If it’s purpose had been to control government spending, it could be said to have had some success. But that explicitly was not its intention. Instead, it was intended to shift a portion of local governments’ revenue source from property to income taxes.
The state gave up on that last week, when levies were unfrozen without implementation of an income tax. In fact, repealing the freeze appears to have had no impact at all on the income tax issue.
That’s largely because property tax caps have minimized the amount of extra money many local governments can collect. Ultimately the levy freeze was a very poor tool for coercing the county to pass an income tax.
The calculation for supporters of an income tax really hasn’t changed either.
Unfreezing the levy isn’t a way to get more money into their governments.
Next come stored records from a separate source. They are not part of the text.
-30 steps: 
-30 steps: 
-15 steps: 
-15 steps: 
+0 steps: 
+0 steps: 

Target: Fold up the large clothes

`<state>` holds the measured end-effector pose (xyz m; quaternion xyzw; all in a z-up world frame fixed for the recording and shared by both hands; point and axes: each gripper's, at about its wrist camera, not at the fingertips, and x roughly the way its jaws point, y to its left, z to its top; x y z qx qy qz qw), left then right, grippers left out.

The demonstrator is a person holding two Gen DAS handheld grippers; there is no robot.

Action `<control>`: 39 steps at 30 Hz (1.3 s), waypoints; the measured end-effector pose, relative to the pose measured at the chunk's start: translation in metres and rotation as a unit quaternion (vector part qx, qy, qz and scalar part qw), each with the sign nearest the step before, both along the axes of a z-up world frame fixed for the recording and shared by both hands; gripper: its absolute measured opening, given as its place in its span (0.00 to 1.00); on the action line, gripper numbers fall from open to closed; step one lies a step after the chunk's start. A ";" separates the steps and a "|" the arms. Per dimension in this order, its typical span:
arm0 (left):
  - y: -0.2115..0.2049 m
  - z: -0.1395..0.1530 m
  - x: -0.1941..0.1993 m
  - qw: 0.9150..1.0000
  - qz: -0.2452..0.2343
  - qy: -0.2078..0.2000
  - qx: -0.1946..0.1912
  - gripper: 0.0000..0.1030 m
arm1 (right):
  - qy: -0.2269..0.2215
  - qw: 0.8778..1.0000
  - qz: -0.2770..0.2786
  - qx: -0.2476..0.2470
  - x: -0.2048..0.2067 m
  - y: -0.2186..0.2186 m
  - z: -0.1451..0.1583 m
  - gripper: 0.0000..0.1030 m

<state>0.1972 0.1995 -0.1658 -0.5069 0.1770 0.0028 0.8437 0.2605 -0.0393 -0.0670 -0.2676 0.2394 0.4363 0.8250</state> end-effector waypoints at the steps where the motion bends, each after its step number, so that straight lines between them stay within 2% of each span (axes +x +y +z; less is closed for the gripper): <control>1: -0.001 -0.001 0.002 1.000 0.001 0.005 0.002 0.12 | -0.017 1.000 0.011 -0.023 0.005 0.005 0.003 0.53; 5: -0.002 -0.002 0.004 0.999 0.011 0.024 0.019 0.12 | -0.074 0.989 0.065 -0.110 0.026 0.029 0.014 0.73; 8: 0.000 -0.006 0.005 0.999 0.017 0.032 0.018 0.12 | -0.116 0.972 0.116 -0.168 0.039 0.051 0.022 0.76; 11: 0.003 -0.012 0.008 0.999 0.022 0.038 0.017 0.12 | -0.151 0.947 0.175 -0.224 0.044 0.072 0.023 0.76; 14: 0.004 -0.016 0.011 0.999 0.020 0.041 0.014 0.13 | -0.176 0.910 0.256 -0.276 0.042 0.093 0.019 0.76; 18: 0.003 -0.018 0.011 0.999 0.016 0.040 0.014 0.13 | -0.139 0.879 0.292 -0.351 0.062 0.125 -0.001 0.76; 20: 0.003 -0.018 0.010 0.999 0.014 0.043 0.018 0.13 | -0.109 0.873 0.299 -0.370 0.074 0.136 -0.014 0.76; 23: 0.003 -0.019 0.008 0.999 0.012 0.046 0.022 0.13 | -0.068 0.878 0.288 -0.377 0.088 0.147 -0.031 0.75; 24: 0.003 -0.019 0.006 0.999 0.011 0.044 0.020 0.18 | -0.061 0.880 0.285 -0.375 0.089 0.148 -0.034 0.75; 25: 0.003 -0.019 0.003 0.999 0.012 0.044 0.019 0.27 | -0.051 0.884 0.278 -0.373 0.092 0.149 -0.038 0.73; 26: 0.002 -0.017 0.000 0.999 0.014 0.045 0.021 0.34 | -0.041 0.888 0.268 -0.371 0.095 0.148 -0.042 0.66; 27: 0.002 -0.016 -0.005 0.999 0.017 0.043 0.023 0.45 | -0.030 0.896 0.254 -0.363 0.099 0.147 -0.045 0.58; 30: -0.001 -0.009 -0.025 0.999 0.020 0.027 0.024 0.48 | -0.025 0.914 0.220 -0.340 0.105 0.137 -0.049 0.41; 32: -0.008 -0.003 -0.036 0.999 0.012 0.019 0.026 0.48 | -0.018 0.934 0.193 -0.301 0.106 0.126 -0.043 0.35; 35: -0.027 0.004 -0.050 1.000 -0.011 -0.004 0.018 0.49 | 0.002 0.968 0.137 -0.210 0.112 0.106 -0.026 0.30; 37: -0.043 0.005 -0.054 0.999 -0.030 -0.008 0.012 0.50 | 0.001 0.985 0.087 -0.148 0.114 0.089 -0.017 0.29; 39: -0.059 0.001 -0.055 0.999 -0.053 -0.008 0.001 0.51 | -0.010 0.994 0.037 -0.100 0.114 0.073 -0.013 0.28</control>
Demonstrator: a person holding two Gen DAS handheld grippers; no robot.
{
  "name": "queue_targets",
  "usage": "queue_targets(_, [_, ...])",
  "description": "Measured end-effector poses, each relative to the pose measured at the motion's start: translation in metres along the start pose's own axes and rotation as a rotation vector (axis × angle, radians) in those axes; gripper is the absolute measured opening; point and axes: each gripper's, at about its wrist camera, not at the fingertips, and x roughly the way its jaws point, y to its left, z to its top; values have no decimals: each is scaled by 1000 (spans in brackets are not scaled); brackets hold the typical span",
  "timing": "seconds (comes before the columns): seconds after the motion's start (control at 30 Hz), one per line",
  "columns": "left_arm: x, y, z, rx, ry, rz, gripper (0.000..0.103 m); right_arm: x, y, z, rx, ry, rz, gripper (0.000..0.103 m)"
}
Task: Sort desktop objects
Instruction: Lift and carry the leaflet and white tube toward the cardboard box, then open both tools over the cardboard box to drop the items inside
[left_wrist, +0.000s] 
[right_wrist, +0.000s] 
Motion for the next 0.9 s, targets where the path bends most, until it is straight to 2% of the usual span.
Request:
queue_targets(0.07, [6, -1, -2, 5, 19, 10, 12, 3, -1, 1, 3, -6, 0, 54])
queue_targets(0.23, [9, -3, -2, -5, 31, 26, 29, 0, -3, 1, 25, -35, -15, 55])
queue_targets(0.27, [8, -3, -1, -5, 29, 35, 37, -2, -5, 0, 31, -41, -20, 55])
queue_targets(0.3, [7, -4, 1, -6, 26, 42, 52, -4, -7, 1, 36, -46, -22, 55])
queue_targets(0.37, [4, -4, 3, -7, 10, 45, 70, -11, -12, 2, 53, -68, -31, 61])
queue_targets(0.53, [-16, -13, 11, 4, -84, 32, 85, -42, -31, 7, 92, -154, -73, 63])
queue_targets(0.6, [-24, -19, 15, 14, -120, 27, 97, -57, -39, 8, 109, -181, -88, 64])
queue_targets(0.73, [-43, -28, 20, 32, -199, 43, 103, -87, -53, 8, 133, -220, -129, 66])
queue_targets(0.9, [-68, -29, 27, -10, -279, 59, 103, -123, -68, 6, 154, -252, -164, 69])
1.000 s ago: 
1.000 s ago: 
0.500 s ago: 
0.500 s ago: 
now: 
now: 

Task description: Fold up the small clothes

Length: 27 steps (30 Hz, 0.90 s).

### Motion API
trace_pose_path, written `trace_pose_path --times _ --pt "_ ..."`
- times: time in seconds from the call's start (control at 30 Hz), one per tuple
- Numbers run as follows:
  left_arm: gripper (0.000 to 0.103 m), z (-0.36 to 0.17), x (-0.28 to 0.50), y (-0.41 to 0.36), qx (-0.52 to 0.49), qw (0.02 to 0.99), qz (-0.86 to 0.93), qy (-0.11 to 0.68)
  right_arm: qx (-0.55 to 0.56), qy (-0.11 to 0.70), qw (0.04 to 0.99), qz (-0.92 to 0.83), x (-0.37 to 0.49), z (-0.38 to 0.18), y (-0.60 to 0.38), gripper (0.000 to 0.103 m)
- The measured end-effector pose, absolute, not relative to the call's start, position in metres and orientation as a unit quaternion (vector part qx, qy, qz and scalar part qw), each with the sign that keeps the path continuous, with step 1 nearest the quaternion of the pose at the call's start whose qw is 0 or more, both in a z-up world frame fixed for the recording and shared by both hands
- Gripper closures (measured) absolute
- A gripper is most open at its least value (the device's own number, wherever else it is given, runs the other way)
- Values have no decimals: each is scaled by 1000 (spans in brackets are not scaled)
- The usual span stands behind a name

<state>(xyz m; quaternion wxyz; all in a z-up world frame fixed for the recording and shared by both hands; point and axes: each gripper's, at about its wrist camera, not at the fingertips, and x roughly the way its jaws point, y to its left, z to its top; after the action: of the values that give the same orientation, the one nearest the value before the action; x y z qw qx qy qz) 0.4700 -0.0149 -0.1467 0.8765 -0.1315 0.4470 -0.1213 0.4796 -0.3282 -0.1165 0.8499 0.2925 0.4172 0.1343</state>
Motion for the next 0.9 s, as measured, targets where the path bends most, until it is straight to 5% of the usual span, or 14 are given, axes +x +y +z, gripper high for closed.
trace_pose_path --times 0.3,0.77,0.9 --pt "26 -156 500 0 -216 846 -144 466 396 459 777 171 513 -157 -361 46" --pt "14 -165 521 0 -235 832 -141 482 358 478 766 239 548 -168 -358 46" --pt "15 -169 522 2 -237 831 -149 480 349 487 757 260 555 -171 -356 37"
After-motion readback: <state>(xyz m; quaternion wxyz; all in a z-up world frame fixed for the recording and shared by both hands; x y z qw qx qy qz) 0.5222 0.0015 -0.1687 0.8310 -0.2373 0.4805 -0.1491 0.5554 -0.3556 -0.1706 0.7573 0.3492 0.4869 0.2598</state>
But maybe an income tax is.
Meanwhile, their property tax collection rates are so low, initiating income taxation might be the start of a way to get more consistent and predictable revenue.
One of the difficulties in sorting through this issue is the fact that almost no one anymore talks about spending and taxing in terms of “stuff we want to (or have to) pay for” and then “how we’re going to pay for it.” Those are the real issues, but most people tend to focus on one side or the other.
Right now, the “My taxes are too high, therefore there’s fat to cut” argument seems to be holding on. But many income tax supporters look at the revenue situation in their communities, or the county as a whole, and say there can’t be enough fat to cut.
The county’s problem is state-mandated spending and lawsuits, some say, but other expenses can be cut to deal with this problem. But which is it? If there are other cuts to be made, state mandates and lawsuits aren’t the problem — the spending in other areas is.
Letting the levy thaw work through the system might be the best bet for now, but at some point these taxing and spending issues need to start being addressed as two sides of the same coin.
Right now the different sides tend to talk past one another, firmly ensconced in their own perceptions.
Update: I mentioned a few weeks ago that former Crown Point High School principal Eric Ban was one of three finalists for the position of superintendent in the Carmel Clay school system. Since then, one candidate dropped out, and the board has decided the other two aren’t what they want, so they’ve restarted their search.